Степка чувствует, что идут к нему, и, усевшись, принимает независимый вид.
Скоро над краем ямы появляются две головы — одна в шапке, другая в немецкой пилотке, — а затем и сапоги, трофейные, подбитые шипами, — это у того, что пришел на смену. Тот, что отстоял свое, держится поодаль, и Степка видит его только до пояса.
— Привет! — с наигранной легкостью бросает новый часовой, с любопытством ощупывая его быстрыми глазами.
Степка медленно опускает голову — ему не до шуточек и нелепых теперь разговоров. Часовой, наверно, понимает это и сгоняет с лица улыбку:
— Ничего. Приедет комиссар, разберется. Ты из какой роты?
— А тебе что? — тихо говорит Степка, поднимая на него холодный, с укором взгляд.
— Да так.
— Что ты его допрашиваешь! — нетерпеливо перебивает другой. — Из какой бы ни был, теперь его дело труба.
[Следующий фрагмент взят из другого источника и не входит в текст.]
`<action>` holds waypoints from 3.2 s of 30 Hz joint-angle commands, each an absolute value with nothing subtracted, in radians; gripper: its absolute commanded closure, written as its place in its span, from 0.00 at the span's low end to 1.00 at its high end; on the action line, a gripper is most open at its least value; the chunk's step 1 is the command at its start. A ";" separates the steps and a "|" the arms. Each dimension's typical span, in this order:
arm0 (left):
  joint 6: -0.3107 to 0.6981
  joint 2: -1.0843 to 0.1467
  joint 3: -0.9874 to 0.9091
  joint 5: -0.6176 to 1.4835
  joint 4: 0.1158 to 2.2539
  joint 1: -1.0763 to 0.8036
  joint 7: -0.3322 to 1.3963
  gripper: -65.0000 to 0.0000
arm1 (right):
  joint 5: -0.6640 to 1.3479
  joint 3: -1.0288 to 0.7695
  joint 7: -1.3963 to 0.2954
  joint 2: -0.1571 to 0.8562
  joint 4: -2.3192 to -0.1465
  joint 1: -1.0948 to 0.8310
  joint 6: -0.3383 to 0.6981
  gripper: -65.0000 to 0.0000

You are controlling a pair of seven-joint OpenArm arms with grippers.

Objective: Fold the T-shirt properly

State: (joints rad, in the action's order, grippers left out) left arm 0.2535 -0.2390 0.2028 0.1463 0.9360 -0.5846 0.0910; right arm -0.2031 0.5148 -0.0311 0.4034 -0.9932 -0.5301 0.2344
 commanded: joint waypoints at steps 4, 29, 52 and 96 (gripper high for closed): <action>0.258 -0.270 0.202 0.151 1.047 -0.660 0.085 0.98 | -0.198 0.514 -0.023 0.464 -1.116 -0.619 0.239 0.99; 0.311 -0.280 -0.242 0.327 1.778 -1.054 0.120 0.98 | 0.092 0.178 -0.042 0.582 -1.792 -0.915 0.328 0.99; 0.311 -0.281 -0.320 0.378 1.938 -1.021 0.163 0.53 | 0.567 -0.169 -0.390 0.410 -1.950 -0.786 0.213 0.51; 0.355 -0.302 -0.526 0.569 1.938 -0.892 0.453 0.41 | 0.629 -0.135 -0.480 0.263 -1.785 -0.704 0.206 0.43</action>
— Ну почему труба? А если смягчающие обстоятельства? Пошлют на «железку», искупит вину и будет бегать! — бодро говорит часовой.
Степка прислушивается и хмуро еще вглядывается в этого человека с седоватой щетиной на щеках и морщинами у рта, который кажется ему почти пожилым, во всяком случае постарше многих. По разговору парень определяет: нездешний, наверно, из окруженцев или бывшего районного начальства. Степка уже готов приободриться, но улавливает в его тоне нотки неискренности, наигрыша и опять опускает голову.
— Приедет комиссар, он ему покажет смягчающие, — недобро ворчит сменившийся.
— Ничего. Главное, не дрейфить! Если что — мол, под мухой был. А под мухой оно все возможно.
Они поворачиваются и уходят. Степка с облегчением вытягивает ноги, слушать их бодрую болтовню ему уже становилось невмочь. Что бы там ни ожидало его впереди, лишь бы скорее. Ему уже кажется, что он сидит тут бесконечно долго, и его встревоженное нетерпение то заглушается воспоминаниями, то нестерпимо обостряется. Наверно, уж лучше одному, когда никто не донимает его ни угрозами, ни бесполезным теперь утешением. Скорчившись от холода, он жмется плечом к волглой земляной стене, одну к другой сводит озябшие ступни — так вроде становится теплее.
Невдалеке, наверно на кухне, рубят дрова: доносятся размеренные удары, короткий стук дерева, временами тонко отзванивает топор. Так и он рубил два дня назад и, пожалуй, рубил бы и теперь, и завтра… И надо же было ему подвернуться в недобрый час, напроситься на это задание! Он и до сих пор не может понять, в самом ли деле подрывник Маслаков разыскивал его, чтобы взять в группу, или, может, случайно повстречал в лесу и позвал.
Впрочем, на Маслакова обиды у него нет — у того были наилучшие намерения, и его ли вина, что обстоятельства повернулись столь неожиданным образом…
2
Срубив несколько ольховых жердей, Степка возвращался на кухню.
Нетолстые те жерди он сперва нес, потом тащил за шершавые, набрякшие весенним соком комли — верхушки и неровно обрубленные сучья драли прелую залежь прошлогодней листвы, цеплялись за кусты и деревья. Комли же просто отрывали руки. А тут еще винтовка, свисавшая с плеча на длинноватой веревке вместо ремня, беспрестанно путалась прикладом меж ног, мешала идти, и он, притомившись, бросил олешины, так и не дотащив до кухни. Затем, помедлив, и сам устало опустился на землю в редковатом ольшанике возле стежки. Было тепло и затишно, он угрелся, под суконным венгерским мундиром вспотела спина. Он расстегнул воротник, бросил наземь старенькую измятую шапку, от мокрой подкладки которой шел пар. Несколько минут он, сопя, отдыхал, думая, что шапка — пустяк: всю зиму носил, и еще, наверно, послужит. Так же, как и коричневый венгерский мундир, и черные, со светлым кантом полицейские штаны, а вот с сапогами ему решительно не повезло — сапоги развалились.